そして、このようにフランジ160が弾性変形する構成は、分割カム111に長孔111gが設けられていない、
図10に示すような構造にも適用可能である。
【0038】
図15は、
図3及び
図10のウェーブジェネレータ100が適用された無歯型ハーモニック減速機200であって、分割カム111、112の外側のボール120による垂直面圧でフレックススプライン210がサーキュラスプライン220の内周面上で転がり運動しながらその直径差による逆回転を行うことにより、駆動軸(すなわち、中心軸160)に比べて大きい減速比で被動軸230を回転させる。
【0039】
図16は、
図12及び
図14のウェーブジェネレータが適用された歯型ハーモニック減速機300であって、やはり分割カム111、112の外側のボール120の加圧によってフレックススプライン310がサーキュラスプライン320に密着するように噛み合った状態で、その噛み合い地点が円周方向に沿って移動しながら歯数差だけ逆回転することにより、大きい減速比で被動軸330を回転させる。
【0040】
一方、上述したウェーブジェネレータは、本発明の理解を助けるための一実施形態に過ぎないので、後述する請求の範囲によって定義される本発明の権利範囲乃至技術的範囲は、上述したところに限定されない。
【符号の説明】
【0041】
100 ウェーブジェネレータ
110 カム
111 長径側分割カム
111a 円周面
111b V溝
111c 隔壁
111d 内周面
111e 内周面(テーパー面)
111f テーパー溝
111g 長孔
112 短径側分割カム
112a 円周面
112b V溝
112f テーパー溝
120 ボール
130 フレキシブル軸受内輪
140 フレキシブル軸受外輪
150 ローラー
160 中心軸
161 テーパー面
162 フランジ
162a ノッチ
170 ボール
180 ロックナット
【要約】
【課題】バックラッシュが発生したり摩擦トルクが低下したりする現象を防止することができるように改善されたウェーブジェネレータを提供すること。

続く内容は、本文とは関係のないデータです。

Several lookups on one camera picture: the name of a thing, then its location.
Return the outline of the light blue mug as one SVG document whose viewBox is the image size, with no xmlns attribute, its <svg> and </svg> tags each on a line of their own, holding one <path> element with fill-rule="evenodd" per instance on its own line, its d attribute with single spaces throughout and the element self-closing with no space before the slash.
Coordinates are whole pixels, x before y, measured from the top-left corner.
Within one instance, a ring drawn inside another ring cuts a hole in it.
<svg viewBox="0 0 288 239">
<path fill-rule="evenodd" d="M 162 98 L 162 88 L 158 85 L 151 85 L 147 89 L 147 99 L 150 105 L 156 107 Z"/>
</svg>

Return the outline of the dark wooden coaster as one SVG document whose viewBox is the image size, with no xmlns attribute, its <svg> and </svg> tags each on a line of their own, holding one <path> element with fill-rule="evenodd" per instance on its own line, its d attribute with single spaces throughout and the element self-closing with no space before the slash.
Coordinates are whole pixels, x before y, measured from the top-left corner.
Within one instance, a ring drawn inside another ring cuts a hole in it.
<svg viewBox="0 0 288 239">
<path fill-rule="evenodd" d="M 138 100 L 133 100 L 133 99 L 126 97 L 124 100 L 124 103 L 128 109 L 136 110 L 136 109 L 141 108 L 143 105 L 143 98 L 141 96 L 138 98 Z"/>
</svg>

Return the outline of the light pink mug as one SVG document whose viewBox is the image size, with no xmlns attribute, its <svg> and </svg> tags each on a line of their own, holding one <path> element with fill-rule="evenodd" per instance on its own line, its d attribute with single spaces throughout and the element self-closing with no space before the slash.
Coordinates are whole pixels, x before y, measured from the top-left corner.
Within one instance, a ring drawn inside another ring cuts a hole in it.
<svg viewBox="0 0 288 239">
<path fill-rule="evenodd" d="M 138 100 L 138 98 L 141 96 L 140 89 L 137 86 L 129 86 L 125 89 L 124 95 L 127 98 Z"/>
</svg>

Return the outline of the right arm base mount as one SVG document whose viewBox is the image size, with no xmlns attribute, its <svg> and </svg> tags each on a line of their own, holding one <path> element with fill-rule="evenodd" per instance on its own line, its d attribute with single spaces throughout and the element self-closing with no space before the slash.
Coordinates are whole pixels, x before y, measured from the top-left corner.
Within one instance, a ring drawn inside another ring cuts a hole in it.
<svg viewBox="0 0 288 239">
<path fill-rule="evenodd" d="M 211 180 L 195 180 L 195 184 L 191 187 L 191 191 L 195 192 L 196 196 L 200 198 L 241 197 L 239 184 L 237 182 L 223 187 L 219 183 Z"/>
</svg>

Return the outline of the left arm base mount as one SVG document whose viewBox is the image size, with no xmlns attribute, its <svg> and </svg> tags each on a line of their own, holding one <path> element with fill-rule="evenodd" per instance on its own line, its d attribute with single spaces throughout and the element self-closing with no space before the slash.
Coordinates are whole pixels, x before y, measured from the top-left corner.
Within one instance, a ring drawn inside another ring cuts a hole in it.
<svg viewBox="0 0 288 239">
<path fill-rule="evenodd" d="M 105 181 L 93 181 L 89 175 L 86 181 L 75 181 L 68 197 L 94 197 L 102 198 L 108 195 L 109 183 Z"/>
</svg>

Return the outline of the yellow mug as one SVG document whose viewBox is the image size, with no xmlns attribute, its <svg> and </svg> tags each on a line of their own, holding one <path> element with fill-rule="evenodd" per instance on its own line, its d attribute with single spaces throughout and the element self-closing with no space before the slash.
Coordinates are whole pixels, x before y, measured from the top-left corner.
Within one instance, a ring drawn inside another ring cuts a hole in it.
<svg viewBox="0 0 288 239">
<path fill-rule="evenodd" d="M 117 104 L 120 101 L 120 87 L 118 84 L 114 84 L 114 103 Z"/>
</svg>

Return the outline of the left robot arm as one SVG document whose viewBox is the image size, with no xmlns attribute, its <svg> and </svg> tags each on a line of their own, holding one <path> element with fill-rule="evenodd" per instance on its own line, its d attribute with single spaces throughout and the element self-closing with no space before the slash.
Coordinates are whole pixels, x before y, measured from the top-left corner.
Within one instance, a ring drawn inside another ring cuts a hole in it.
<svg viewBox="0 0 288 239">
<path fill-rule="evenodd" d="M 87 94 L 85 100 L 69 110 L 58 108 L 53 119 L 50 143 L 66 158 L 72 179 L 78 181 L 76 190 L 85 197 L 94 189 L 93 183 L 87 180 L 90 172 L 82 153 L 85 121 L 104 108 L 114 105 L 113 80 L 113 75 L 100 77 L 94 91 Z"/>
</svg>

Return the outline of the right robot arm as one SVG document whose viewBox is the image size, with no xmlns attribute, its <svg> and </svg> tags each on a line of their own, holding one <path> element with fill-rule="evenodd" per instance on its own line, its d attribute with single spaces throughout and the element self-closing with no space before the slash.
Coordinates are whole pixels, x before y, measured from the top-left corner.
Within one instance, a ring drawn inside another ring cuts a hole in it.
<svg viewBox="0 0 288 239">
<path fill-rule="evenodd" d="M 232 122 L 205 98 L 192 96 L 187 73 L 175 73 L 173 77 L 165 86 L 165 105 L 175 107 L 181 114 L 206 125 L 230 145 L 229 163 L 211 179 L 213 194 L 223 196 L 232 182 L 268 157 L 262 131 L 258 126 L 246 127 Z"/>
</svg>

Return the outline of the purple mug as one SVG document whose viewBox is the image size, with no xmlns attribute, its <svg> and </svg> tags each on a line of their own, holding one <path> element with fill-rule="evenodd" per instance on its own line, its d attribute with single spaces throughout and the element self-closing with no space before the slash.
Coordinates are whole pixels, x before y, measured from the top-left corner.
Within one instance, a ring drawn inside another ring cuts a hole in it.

【解決手段】ハーモニック減速機用ウェーブジェネレータにおいて、複数の長径側分割カム及びこれと同数の短径側分割カムが円周方向に沿って交互に突き合せられて一つのカムを形成し、前記長径側分割カムの外周面は小さい半径の一定の円周面を有し、前記短径側分割カムの外周面は大きい半径の一定の円周面を有し、前記長径側分割カムの円周面と前記短径側分割カムの円周面とが互いに接する地点では共通接線を有する。これにより、ウェーブジェネレータのカム面に対する形状加工が容易である。